Over the last 12 months, Asian property investors have started directing capital to other areas of Europe besides London, which has been their primary investment destination in this cycle, according to research from Catella.
Continental Europe can expect to see huge volumes of real estate investment from the region in the future, the property specialist asset manager said.
In a report, it forecast investment inflows into European property markets of up to €14bn in 2015, with investors increasingly diversifying those investments to include assets in certain target countries outside the UK.
Catella said it found in its study that Asian investors – and Chinese investors in particular – had cited stability as an argument for their European property investments.
There is also fierce competition from Asian investors for ‘trophy’ buildings, it said.
Thomas Beyerle, managing director of Catella Property Valuation in Frankfurt, said: “While London has been and still is the number one destination for Asian capital, this sentiment has spread in the past four quarters, not only to France (…) but also in Belgium, Germany and Spain.”
During 2014, 2.5% of the share of the commercial investment market attributable to Asian investors was directed to France, 14% to Belgium, 6% to Germany and 3% to Spain, he said.

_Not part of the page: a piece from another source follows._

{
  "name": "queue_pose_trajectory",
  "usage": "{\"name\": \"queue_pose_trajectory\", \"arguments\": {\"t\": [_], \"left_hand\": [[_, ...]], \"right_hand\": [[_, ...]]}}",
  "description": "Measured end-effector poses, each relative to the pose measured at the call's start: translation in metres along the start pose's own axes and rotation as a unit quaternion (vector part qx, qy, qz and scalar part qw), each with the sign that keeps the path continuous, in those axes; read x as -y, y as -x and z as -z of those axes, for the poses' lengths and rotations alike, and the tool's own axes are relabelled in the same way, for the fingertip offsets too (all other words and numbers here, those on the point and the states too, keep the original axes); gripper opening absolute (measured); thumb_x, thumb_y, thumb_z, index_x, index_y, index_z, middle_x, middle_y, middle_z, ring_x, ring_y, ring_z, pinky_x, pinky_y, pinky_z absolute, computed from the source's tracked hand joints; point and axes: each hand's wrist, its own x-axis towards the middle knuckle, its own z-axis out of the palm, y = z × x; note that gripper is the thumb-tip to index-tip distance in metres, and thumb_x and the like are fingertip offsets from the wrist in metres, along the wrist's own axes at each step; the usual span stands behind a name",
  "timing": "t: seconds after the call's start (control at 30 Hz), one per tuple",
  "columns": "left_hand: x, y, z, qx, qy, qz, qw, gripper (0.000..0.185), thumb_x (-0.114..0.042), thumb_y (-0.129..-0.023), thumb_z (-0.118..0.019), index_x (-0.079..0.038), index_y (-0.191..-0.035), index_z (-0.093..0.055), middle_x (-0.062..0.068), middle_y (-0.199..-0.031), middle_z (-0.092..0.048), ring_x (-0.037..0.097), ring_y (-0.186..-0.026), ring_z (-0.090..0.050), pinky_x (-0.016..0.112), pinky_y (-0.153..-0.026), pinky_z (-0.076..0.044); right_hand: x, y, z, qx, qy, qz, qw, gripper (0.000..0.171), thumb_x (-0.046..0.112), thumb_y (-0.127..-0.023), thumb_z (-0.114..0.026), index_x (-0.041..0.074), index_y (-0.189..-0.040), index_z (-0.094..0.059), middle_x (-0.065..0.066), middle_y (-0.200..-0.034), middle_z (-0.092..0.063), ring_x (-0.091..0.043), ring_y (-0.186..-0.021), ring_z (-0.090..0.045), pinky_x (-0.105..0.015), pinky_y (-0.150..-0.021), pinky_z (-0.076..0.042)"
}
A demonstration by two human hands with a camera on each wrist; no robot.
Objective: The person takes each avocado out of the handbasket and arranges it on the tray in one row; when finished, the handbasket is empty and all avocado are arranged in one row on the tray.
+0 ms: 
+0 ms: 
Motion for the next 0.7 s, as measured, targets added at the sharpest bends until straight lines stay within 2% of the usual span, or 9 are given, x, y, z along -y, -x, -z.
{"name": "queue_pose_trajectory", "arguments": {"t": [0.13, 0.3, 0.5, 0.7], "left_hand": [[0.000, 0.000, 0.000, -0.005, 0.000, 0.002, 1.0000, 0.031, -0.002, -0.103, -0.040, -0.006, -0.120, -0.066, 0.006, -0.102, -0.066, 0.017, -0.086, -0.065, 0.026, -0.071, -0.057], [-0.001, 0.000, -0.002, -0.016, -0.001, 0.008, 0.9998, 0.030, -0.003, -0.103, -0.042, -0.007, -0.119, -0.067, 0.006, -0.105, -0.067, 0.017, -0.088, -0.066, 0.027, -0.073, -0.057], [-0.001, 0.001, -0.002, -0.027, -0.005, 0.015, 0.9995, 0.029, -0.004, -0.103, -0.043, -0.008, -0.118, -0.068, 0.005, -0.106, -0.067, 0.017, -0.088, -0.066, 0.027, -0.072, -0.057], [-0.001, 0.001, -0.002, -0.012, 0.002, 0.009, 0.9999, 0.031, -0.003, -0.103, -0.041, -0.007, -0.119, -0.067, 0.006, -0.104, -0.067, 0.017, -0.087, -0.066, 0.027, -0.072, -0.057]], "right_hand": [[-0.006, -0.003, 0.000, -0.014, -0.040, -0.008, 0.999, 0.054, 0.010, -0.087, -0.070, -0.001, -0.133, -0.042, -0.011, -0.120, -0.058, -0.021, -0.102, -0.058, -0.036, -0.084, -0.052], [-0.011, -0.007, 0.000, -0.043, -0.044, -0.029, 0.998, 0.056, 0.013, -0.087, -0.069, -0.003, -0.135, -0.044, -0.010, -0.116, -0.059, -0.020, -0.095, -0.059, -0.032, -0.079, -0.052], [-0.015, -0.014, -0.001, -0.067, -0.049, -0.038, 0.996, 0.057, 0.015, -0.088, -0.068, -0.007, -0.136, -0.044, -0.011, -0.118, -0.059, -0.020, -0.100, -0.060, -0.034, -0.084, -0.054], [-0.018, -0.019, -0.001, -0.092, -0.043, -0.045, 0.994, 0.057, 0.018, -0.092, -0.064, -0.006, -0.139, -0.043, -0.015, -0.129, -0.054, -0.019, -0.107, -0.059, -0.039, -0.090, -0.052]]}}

Since 2007, capital flow from Asia to Europe’s property markets has doubled over five years, according to the report.
Regions favoured by Asian investors in 2014, were London – with the city taking more than half of the capital originating in Asia (€5.42bn) – distantly followed by Frankfurt with around €800m and Paris with €511m.
Catella said these three European financial centres accounted for about 70% of total Asian investment in the Continent.
But secondary UK locations such as Bristol, the East Midlands and eastern England had attracted about €950m in investment, it said.
“This implies Asian investors are becoming less risk-averse and more interested in diversifying their portfolios,” it said, adding that it expected to see a similar development in the French and German real estate markets.